[WHAT YOU SHOULD DO] Leaving out all images, return the entries below exactly.

[WORKING DATA]

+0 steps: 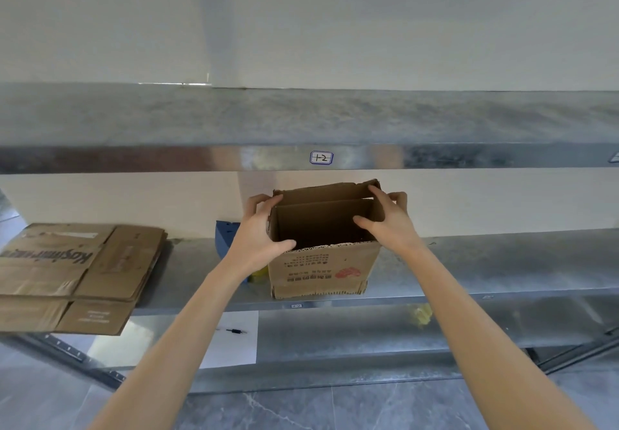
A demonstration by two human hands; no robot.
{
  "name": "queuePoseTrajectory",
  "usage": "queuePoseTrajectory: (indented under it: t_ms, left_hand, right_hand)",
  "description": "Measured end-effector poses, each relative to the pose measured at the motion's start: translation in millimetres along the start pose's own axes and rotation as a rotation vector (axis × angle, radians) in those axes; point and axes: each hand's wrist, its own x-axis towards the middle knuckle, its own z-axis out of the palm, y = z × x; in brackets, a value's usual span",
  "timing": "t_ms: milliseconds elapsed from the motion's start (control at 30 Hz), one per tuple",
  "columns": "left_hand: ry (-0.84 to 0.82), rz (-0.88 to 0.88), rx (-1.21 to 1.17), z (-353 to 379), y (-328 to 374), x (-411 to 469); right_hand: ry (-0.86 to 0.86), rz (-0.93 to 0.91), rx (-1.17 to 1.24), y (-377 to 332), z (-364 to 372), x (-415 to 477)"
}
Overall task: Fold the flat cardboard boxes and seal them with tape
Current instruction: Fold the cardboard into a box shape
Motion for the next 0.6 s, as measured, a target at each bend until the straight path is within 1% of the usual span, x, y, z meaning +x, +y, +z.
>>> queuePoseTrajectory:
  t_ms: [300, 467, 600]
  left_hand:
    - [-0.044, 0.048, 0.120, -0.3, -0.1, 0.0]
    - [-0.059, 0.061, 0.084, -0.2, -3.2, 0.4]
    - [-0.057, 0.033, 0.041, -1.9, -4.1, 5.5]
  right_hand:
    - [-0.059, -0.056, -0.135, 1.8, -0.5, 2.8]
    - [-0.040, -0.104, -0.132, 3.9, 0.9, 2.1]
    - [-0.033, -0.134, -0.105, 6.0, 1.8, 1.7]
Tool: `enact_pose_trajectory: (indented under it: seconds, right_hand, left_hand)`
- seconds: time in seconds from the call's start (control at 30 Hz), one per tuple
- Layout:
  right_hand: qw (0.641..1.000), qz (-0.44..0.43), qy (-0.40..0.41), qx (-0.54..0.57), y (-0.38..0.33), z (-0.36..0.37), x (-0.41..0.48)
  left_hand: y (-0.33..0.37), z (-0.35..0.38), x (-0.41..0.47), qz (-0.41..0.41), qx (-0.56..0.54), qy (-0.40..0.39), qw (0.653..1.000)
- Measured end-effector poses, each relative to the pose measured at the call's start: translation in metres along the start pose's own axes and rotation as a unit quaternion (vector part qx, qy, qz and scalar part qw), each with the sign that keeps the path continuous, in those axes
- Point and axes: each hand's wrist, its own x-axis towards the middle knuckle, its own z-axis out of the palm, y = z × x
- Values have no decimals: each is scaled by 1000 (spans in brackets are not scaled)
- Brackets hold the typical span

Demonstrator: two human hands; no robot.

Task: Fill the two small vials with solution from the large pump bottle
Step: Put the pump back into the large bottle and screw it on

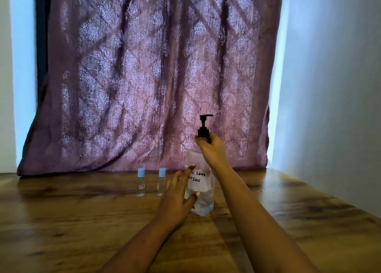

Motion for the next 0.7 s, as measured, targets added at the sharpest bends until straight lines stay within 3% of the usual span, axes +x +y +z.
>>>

[RESPONSE BELOW]
+0 steps: 
A demonstration by two human hands; no robot.
{
  "name": "queuePoseTrajectory",
  "usage": "queuePoseTrajectory: (indented under it: t_ms, left_hand, right_hand)",
  "description": "Measured end-effector poses, each relative to the pose measured at the motion's start: translation in millimetres along the start pose's own axes and rotation as a rotation vector (axis × angle, radians) in those axes; point and axes: each hand's wrist, its own x-axis towards the middle knuckle, its own z-axis out of the palm, y = z × x; in brackets, a value's usual span",
  "timing": "t_ms: milliseconds elapsed from the motion's start (control at 30 Hz), one per tuple",
  "columns": "left_hand: ry (-0.84 to 0.82), rz (-0.88 to 0.88), rx (-1.21 to 1.17), z (-353 to 379), y (-328 to 374), x (-411 to 469); right_hand: ry (-0.86 to 0.86), rz (-0.93 to 0.91), rx (-1.17 to 1.24), y (-377 to 332), z (-364 to 372), x (-415 to 477)"
}
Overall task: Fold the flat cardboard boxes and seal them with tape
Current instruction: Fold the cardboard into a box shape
Motion for the next 0.6 s, as measured, a target at each bend until the straight path is within 1% of the usual span, x, y, z meaning +x, +y, +z.
>>> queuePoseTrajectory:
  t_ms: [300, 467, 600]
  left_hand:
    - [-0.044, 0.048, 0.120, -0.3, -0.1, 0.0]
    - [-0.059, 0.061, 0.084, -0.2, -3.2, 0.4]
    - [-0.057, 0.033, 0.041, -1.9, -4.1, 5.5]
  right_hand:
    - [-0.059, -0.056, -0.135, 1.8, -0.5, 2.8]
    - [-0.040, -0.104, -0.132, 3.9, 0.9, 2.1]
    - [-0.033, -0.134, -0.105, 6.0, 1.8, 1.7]
Tool: `enact_pose_trajectory: (indented under it: seconds, right_hand, left_hand)`
- seconds: time in seconds from the call's start (control at 30 Hz), one per tuple
- Layout:
  right_hand: qw (0.641..1.000), qz (-0.44..0.43), qy (-0.40..0.41), qx (-0.54..0.57), y (-0.38..0.33), z (-0.36..0.37), x (-0.41..0.48)
  left_hand: y (-0.33..0.37), z (-0.35..0.38), x (-0.41..0.47), qz (-0.41..0.41), qx (-0.56..0.54), qy (-0.40..0.39), qw (0.653..1.000)
- Measured end-effector poses, each relative to the pose measured at the call's start: translation in metres along the start pose's own axes and rotation as a unit quaternion (vector part qx, qy, qz and scalar part qw), each with the sign that keeps the path continuous, in those axes
- Point and axes: each hand's wrist, its own x-axis towards the middle knuckle, its own z-axis out of the palm, y = z × x
- Values have no decimals: each is scaled by 1000 (spans in brackets are not scaled)
- Brackets hold the typical span

Demonstrator: two human hands; no robot.

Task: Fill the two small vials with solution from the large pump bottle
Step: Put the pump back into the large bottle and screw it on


Motion for the next 0.7 s, as measured, targets added at the sharpest bends until straight lines stay within 3% of the usual span, axes +x +y +z.
>>>

No more output is required.